───── DATA RECORDS ─────

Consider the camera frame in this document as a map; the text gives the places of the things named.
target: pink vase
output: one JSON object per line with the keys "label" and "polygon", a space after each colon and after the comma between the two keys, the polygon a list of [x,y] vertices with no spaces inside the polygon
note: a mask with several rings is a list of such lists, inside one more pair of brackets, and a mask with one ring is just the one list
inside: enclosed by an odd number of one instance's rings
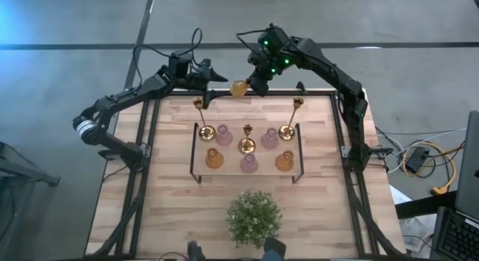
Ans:
{"label": "pink vase", "polygon": [[233,142],[233,134],[228,130],[226,125],[218,126],[218,133],[216,134],[216,143],[220,146],[228,146]]}
{"label": "pink vase", "polygon": [[257,170],[258,163],[252,153],[247,153],[245,157],[241,159],[239,166],[244,173],[251,174]]}
{"label": "pink vase", "polygon": [[276,129],[270,128],[261,136],[261,144],[266,149],[275,149],[279,144],[278,133]]}

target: green plant
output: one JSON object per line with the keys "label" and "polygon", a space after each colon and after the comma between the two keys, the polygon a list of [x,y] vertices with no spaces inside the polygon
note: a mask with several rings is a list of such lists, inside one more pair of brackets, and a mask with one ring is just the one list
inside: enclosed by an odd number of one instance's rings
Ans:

─────

# [YOUR TASK]
Your copy must match the records above word for word and contain no pictures.

# [WRITTEN RESPONSE]
Consider the camera frame in this document as a map; the text gives the places of the things named.
target: pink vase
output: one JSON object per line with the keys "label" and "polygon", a space after each colon and after the comma between the two keys, the polygon a list of [x,y] vertices with no spaces inside the polygon
note: a mask with several rings is a list of such lists, inside one more pair of brackets, and a mask with one ring is just the one list
inside: enclosed by an odd number of one instance's rings
Ans:
{"label": "pink vase", "polygon": [[233,142],[233,134],[228,130],[226,125],[218,126],[218,133],[216,134],[216,143],[220,146],[228,146]]}
{"label": "pink vase", "polygon": [[257,170],[258,163],[252,153],[247,153],[245,157],[241,159],[239,166],[244,173],[251,174]]}
{"label": "pink vase", "polygon": [[276,129],[270,128],[261,136],[261,144],[266,149],[275,149],[279,144],[278,133]]}

target: green plant
output: one JSON object per line with the keys "label" and "polygon", a space after each colon and after the comma between the two keys, the polygon a list of [x,y] vertices with no spaces inside the polygon
note: a mask with several rings is a list of such lists, inside one more pair of brackets, and a mask with one ring is just the one list
inside: enclosed by an odd number of one instance's rings
Ans:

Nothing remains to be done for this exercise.